INPUT    DC    X'A0B1C2D3',X'12'
OUTPUT   DC    CL8' ',C' '
HEXTAB   EQU   *-C'0'
         DC    C'0123456789ABCDEF'

Very few of us actually figured this out by ourselves - I'm not one of them - but were shown the method by others or picked it up by reading other programmer's code. It seems almost magical.

Hardly.

UNPK

The first sentence in the description of the UNPK instruction reads

The format of the second operand is changed from packed to zoned, and the result is placed at the first-operand location.

Most of us think we have a pretty good understanding of packed decimal data, and most of us have a vague understanding of zoned decimal data. If we look at the data the first operand of the UNPK instruction points to, it is immediately obvious it is not packed decimal data!

Part of what's happening lies in this nearly unnoticeable sentence later on in the description of UNPK. "The sign and digits are not checked for valid codes." Huh!? What is this d****** thing doing!? Also, the UNPK instruction is listed in the section of the manual labeled "General Instructions," rather than the "Decimal Instructions" section. In the original System/360 this was an important distinction. In the lower end machines the decimal instructions were an optional feature, and IBM charged a hefty fee to have them in the machine. The reality is UNPK is not a "decimal" instruction. I think of it as a bit twiddler instruction.

Look at the data carefully. You will notice the input contains 4 bytes followed by a mystery byte, and the output contains 8 bytes, followed by a mystery byte, and the UNPK instruction deliberately includes the mystery. Now let's dredge up our understanding of packed decimal data. Most of a packed decimal data area consists of 4 bit digits containing bit codes 0000 (0) through 1001 (9). The first 4 bits in the last byte contain a 4 bit digit code followed by a 4 bit sign code containing bit codes 1010 through 1111. So it would seem the mystery byte in our binary data is the last byte of a pseudo packed decimal data area. So, we're going to do something or other with this byte, but it's not really going to be part of our real output.

If we work through the description of UNPK in Principles of Operation - it's pretty hard going - we will find that except for the last byte, each input byte creates two output bytes.

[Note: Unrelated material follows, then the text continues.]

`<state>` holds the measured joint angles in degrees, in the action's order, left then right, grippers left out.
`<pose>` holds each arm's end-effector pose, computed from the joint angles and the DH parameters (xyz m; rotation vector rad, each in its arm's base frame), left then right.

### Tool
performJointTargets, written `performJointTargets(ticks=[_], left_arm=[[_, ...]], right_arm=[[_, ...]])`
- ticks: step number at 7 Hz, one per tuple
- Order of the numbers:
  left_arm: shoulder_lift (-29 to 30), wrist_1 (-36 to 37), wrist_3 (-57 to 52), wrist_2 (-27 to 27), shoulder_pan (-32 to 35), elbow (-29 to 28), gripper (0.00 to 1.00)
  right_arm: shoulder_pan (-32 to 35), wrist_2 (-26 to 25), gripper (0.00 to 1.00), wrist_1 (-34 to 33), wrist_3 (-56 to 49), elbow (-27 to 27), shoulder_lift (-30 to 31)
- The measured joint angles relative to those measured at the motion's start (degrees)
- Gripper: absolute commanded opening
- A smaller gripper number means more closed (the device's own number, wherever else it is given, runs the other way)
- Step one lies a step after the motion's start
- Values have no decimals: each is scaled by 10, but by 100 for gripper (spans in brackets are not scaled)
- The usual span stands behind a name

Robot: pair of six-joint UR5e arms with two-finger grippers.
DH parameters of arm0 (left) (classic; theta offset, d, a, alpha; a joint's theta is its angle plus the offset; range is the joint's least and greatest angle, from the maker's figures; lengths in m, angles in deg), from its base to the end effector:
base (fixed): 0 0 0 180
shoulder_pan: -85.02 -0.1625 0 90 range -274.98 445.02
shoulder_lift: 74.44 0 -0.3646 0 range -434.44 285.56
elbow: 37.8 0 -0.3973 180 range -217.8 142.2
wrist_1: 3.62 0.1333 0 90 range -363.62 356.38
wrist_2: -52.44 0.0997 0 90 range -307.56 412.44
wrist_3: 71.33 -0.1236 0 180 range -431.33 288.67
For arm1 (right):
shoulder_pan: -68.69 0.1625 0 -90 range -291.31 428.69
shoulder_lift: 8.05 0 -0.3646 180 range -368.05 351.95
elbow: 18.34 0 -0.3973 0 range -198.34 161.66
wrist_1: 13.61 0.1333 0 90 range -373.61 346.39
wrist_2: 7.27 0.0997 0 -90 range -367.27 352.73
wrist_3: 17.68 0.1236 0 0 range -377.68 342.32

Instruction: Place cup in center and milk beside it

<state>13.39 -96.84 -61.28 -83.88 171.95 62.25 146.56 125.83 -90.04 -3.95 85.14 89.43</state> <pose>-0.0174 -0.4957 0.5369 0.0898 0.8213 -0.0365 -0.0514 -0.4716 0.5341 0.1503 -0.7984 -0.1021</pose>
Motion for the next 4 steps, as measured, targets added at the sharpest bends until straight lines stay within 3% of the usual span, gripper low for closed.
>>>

The first 4 bits of each byte are 1111, and remaining 4 bits are from the data area. With our sample data, the first two bytes in the output area contain X'FAF0'.

TR

The first paragraph of the description of the TR instruction reads

The bytes of the first operand are used as eight-bit arguments to reference a list designated by the second-operand address. Each function byte selected from the list replaces the corresponding argument in the first operand.

This is pretty opaque, especially given the way HEXTAB is defined in our example. The third and fourth paragraphs in the description provide more detail, but they are still pretty opaque.

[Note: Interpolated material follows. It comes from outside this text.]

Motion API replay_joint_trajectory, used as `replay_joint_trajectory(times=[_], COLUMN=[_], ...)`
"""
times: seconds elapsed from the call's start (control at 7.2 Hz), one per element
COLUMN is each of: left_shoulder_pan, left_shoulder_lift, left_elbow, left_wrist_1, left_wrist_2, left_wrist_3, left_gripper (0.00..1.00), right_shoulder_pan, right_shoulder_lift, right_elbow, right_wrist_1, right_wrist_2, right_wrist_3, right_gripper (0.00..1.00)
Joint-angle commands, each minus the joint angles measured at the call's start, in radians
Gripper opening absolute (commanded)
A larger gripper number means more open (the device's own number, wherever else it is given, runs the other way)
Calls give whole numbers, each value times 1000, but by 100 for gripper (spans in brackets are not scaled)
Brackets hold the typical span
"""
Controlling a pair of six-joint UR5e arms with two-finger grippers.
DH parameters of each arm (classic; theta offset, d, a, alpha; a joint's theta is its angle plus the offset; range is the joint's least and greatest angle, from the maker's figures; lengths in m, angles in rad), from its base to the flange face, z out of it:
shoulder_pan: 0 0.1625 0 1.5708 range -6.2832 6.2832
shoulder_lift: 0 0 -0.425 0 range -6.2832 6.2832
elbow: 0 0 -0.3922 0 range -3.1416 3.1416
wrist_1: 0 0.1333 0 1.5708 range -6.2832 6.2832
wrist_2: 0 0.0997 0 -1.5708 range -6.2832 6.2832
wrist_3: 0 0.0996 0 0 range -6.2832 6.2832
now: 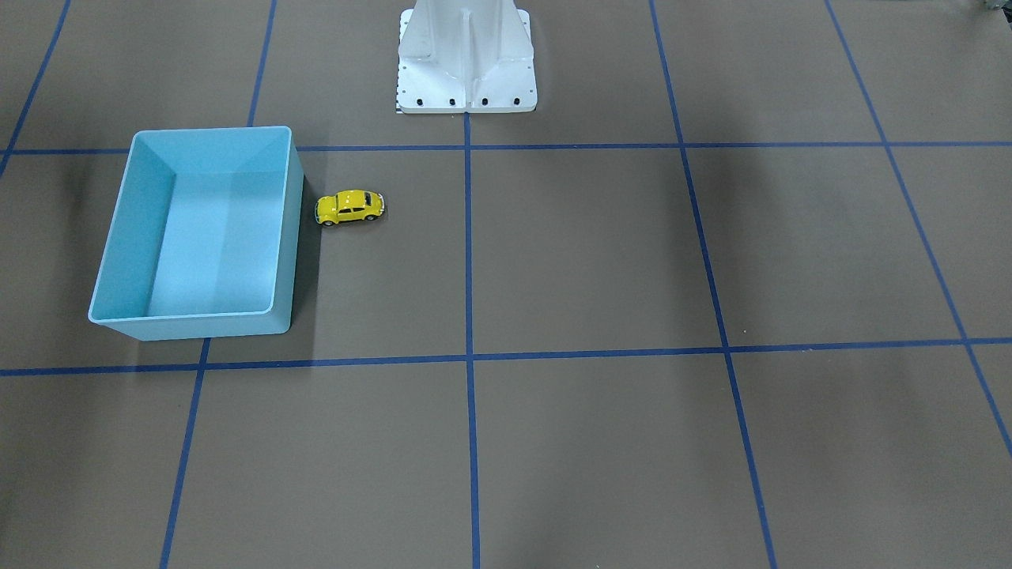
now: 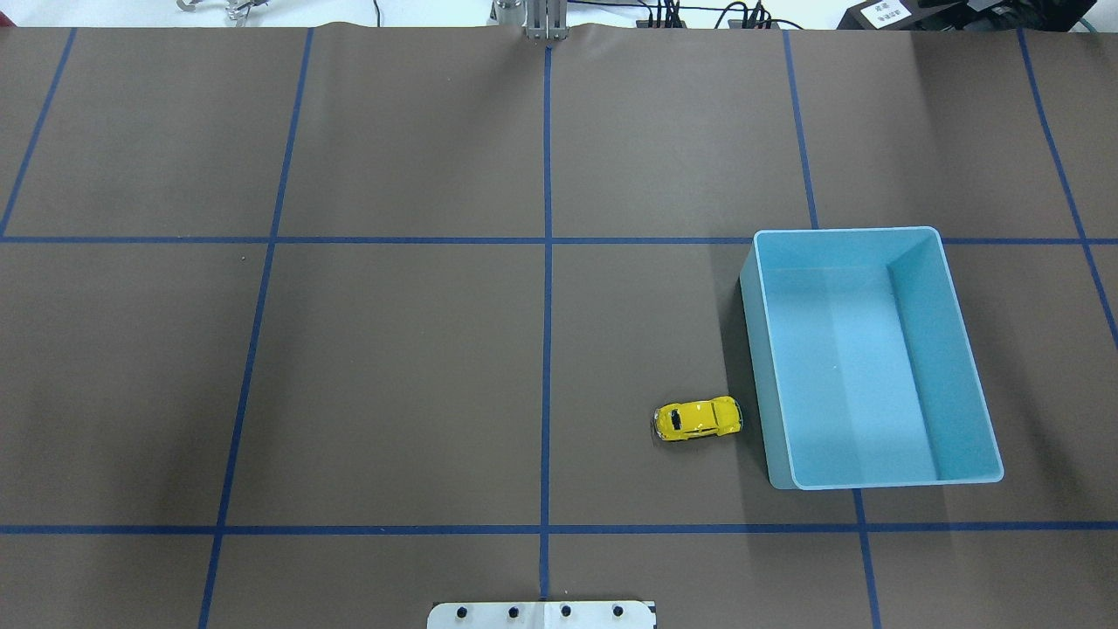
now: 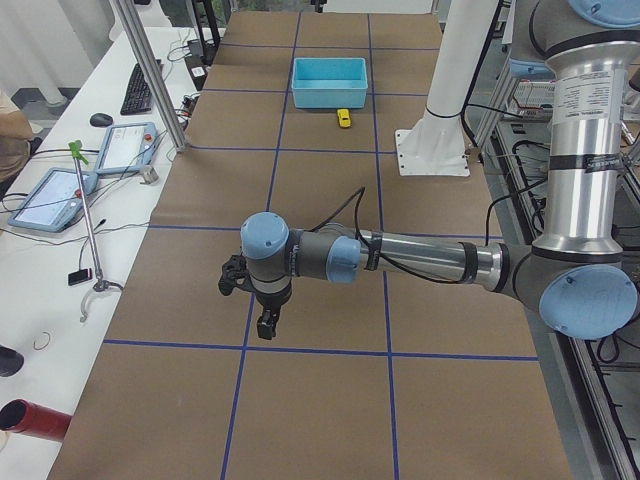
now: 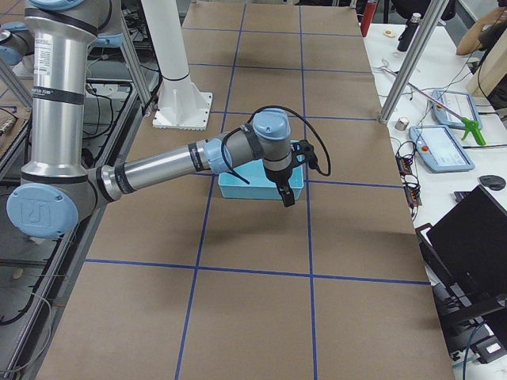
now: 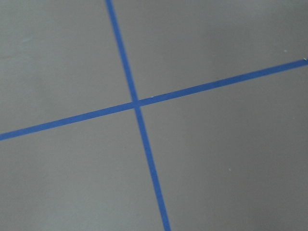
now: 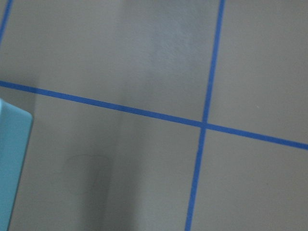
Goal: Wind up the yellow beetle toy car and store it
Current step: 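Move the right gripper over the bin toward the stopped car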
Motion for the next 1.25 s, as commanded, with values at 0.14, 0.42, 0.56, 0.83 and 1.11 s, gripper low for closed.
replay_joint_trajectory(times=[0.14, 0.42, 0.56, 0.83, 1.11], left_shoulder_pan=[-26, -26, -27, -24, -26], left_shoulder_lift=[52, 74, 74, 71, 69], left_elbow=[-33, -32, -29, -46, -47], left_wrist_1=[35, 30, 27, 32, 32], left_wrist_2=[-89, -90, -92, -83, -78], left_wrist_3=[21, 27, 36, 25, 24], left_gripper=[100, 100, 100, 100, 100], right_shoulder_pan=[-274, -409, -492, -658, -672], right_shoulder_lift=[70, 171, 182, 183, 248], right_elbow=[249, 301, 304, 304, 257], right_wrist_1=[-123, -158, -157, -203, -258], right_wrist_2=[-15, -47, -100, -305, -385], right_wrist_3=[222, 220, 180, -157, -335], right_gripper=[100, 100, 100, 100, 100])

So let's try to make things clearer.

1. Not stated, but it can readily be deduced, the table referenced by the second argument contains 256 bytes.
2. The HEXTAB label in our example program defines what amounts to a virtual start of the table. We can do this because there is no data in the first operand that references relative bytes X'00' through X'EF' in the table.
3. The first byte in the output area references the byte at HEXTAB+X'FA', which if you do your arithmetic, turns out to be C'A', so the instruction replaces X'FA' with C'A'.
4. The second byte in the output area is X'F0', so it references the byte at HEXTAB+X'F0', which is C'0', so the instruction replaces X'F0' with C'0'. You can figure out what the remaining bytes become yourself.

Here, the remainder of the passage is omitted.